-- TASK INSTRUCTIONS --
Exact reproduction of the data is required, with images excluded.

-- COLLECTED MATERIAL --
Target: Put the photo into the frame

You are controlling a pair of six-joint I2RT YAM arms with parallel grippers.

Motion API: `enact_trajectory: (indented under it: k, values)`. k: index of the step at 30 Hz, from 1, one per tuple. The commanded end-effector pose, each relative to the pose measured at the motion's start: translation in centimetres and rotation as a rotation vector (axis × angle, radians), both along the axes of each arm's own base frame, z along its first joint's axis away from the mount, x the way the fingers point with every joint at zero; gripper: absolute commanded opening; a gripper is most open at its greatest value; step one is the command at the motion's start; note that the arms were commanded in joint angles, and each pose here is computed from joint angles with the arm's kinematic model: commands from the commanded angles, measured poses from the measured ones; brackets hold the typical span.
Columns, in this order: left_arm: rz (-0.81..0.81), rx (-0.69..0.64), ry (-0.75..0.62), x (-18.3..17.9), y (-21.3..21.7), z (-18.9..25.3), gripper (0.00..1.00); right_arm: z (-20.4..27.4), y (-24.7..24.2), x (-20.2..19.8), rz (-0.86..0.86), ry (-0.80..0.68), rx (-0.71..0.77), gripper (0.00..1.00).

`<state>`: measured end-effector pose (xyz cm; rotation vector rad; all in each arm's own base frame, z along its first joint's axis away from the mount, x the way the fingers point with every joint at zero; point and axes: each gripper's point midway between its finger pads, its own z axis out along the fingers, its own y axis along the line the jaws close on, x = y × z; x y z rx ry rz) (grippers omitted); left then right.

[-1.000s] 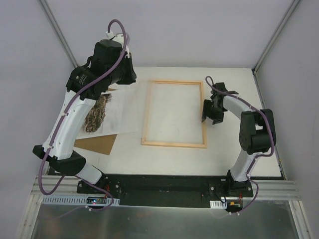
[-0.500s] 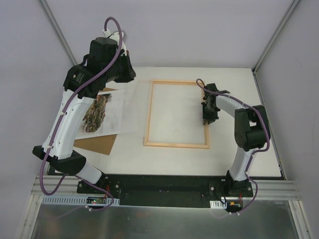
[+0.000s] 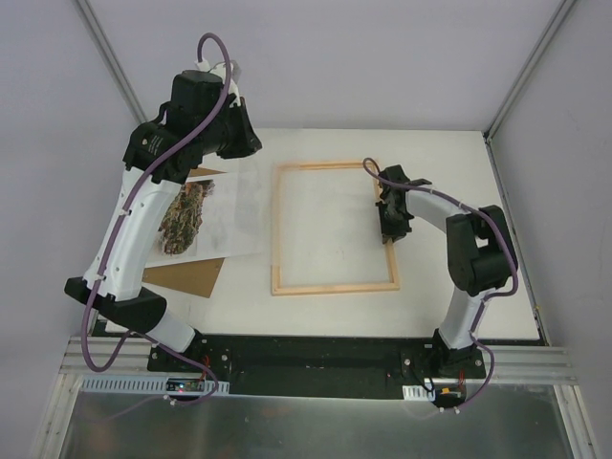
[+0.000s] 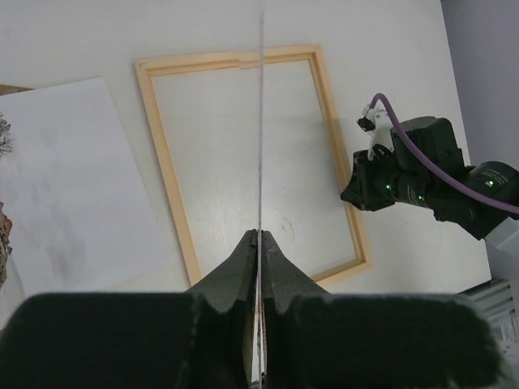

-- RESPONSE --
Target: Put the photo into the frame

You are controlling a pair of six-joint I2RT YAM arms with parallel grippers.

Motion API: `enact_trajectory: (indented under it: k, values)`. k: index of the step at 30 Hz, from 1, one per tuple. The commanded end-effector pose, each relative to the pose measured at the motion's start: translation in centimetres and rotation as a rotation vector (axis × angle, radians), both along the axes of each arm's own base frame, z along its first joint's axis away from the mount, x the way the fingers point with every joint at zero; gripper: absolute commanded opening; a gripper is most open at its greatest value; step one is the command at the motion's start; note that the arms were commanded in joint angles, and each pose here is computed from joint angles with the arm's kinematic model: commands from the commanded angles, measured poses from the measured ones; brackets hold the typical span.
Columns, in this order: left_arm: rz (-0.81..0.81), rx (-0.69..0.64), ry (-0.75..0.62), x (-18.3..17.9), y (-21.3..21.7), z (-18.9..25.3), gripper (0.00..1.00); right_arm: z (-20.4..27.4), y (-24.7..24.2), x (-20.2..19.8), rz (-0.86..0.86), ry (-0.80..0.68), rx (-0.71..0.77), gripper (0.00..1.00).

`<state>`: measured end-effector pose (xyz cm; rotation vector rad; all in each arm's own base frame, z along its first joint's axis away from the mount, x the way the fingers point with every joint at zero; point and axes: each gripper's point midway between its finger pads, its own z axis out along the fingers, its own y axis along the line the jaws close on, x = y × z; x y z rx ry rz) (grippers omitted); left then right.

[-1.000s] 
[-0.500s] 
[+0.000s] 
[+0.000s] 

The answer contains nothing more.